Problem to solve –
Lines from the top of the listing down to the one with "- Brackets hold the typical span", inclusive, are to be copied exactly.
Given data START
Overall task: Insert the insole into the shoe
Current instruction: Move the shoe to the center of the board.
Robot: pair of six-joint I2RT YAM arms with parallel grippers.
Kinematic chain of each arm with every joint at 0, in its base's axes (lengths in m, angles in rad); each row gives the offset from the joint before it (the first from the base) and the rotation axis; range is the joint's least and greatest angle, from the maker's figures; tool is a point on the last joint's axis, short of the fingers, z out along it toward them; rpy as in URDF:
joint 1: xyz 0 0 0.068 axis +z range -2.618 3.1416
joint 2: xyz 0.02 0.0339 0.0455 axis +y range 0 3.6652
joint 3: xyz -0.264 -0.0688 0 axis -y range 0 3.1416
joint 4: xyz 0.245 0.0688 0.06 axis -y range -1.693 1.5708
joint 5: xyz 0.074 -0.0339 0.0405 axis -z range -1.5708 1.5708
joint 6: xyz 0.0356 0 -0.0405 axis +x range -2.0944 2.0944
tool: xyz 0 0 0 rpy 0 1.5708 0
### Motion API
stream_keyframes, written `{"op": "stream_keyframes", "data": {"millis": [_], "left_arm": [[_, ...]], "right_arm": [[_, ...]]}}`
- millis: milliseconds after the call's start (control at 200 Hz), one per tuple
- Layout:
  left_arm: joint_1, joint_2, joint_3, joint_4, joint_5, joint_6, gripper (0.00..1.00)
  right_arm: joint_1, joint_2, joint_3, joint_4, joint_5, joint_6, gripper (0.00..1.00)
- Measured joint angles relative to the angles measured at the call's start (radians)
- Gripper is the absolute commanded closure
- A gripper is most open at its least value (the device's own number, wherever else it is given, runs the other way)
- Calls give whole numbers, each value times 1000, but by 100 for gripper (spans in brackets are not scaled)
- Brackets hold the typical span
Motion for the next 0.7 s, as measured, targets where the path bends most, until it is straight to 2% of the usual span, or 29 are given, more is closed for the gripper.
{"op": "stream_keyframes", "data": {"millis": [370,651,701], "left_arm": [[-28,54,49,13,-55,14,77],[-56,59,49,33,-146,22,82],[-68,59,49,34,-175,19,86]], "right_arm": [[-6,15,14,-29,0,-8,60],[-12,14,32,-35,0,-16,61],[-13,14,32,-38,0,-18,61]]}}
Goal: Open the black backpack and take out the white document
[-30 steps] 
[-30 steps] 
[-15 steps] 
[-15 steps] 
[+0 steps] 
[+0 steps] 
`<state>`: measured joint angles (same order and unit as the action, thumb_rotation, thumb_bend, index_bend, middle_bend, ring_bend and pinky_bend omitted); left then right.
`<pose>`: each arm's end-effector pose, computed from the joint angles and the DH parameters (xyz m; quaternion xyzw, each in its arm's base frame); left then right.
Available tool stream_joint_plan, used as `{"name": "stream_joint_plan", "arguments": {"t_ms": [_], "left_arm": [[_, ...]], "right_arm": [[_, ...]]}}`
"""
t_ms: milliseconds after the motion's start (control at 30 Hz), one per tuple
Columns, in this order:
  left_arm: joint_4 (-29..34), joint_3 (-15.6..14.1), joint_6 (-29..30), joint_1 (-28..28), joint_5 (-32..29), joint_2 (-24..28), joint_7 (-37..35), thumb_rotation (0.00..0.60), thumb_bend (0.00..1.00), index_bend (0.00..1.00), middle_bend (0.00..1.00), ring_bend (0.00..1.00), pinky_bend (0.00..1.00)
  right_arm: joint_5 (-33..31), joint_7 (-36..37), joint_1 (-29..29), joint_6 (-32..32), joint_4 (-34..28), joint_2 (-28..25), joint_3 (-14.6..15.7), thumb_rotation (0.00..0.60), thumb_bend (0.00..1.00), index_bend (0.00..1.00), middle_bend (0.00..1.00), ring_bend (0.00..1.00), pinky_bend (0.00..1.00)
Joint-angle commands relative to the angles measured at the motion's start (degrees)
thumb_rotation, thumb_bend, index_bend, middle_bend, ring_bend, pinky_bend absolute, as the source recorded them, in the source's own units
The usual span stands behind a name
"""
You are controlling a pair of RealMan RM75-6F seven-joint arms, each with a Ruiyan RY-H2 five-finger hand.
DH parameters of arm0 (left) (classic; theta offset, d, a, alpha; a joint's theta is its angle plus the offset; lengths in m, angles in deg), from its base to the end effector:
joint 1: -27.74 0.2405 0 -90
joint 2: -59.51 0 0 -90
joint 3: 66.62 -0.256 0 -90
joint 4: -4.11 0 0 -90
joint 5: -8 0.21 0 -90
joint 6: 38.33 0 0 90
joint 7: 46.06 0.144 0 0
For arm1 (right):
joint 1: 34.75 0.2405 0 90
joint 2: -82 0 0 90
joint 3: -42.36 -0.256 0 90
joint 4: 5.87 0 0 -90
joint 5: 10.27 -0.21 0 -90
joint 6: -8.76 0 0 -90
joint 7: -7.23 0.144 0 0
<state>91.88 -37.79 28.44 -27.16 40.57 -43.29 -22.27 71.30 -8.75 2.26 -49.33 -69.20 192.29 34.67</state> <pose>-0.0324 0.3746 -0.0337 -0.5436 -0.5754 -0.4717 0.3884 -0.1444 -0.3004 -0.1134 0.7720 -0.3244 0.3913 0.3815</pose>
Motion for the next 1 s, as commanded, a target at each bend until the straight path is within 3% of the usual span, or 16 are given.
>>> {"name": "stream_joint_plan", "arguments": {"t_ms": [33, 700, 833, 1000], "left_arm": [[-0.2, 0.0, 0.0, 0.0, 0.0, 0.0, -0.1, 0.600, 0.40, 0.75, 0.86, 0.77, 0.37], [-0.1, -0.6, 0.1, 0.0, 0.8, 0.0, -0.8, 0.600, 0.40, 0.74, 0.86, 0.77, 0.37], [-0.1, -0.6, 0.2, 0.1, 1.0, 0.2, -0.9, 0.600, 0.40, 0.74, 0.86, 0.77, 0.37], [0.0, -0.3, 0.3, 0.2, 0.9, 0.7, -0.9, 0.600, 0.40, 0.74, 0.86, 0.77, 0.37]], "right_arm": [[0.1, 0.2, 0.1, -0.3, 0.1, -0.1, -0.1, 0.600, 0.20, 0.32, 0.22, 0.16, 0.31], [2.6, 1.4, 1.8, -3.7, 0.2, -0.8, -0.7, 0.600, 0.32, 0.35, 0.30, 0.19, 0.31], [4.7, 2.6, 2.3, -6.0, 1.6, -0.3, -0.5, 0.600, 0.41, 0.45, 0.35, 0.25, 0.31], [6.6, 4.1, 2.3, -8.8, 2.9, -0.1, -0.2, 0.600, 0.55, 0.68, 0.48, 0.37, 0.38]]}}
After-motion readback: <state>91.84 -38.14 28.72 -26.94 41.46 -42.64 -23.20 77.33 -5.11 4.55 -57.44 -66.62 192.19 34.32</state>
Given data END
Result –
Overall task: Insert the insole into the shoe
Current instruction: Move the shoe to the center of the board.
Robot: pair of six-joint I2RT YAM arms with parallel grippers.
Kinematic chain of each arm with every joint at 0, in its base's axes (lengths in m, angles in rad); each row gives the offset from the joint before it (the first from the base) and the rotation axis; range is the joint's least and greatest angle, from the maker's figures; tool is a point on the last joint's axis, short of the fingers, z out along it toward them; rpy as in URDF:
joint 1: xyz 0 0 0.068 axis +z range -2.618 3.1416
joint 2: xyz 0.02 0.0339 0.0455 axis +y range 0 3.6652
joint 3: xyz -0.264 -0.0688 0 axis -y range 0 3.1416
joint 4: xyz 0.245 0.0688 0.06 axis -y range -1.693 1.5708
joint 5: xyz 0.074 -0.0339 0.0405 axis -z range -1.5708 1.5708
joint 6: xyz 0.0356 0 -0.0405 axis +x range -2.0944 2.0944
tool: xyz 0 0 0 rpy 0 1.5708 0
### Motion API
stream_keyframes, written `{"op": "stream_keyframes", "data": {"millis": [_], "left_arm": [[_, ...]], "right_arm": [[_, ...]]}}`
- millis: milliseconds after the call's start (control at 200 Hz), one per tuple
- Layout:
  left_arm: joint_1, joint_2, joint_3, joint_4, joint_5, joint_6, gripper (0.00..1.00)
  right_arm: joint_1, joint_2, joint_3, joint_4, joint_5, joint_6, gripper (0.00..1.00)
- Measured joint angles relative to the angles measured at the call's start (radians)
- Gripper is the absolute commanded closure
- A gripper is most open at its least value (the device's own number, wherever else it is given, runs the other way)
- Calls give whole numbers, each value times 1000, but by 100 for gripper (spans in brackets are not scaled)
- Brackets hold the typical span

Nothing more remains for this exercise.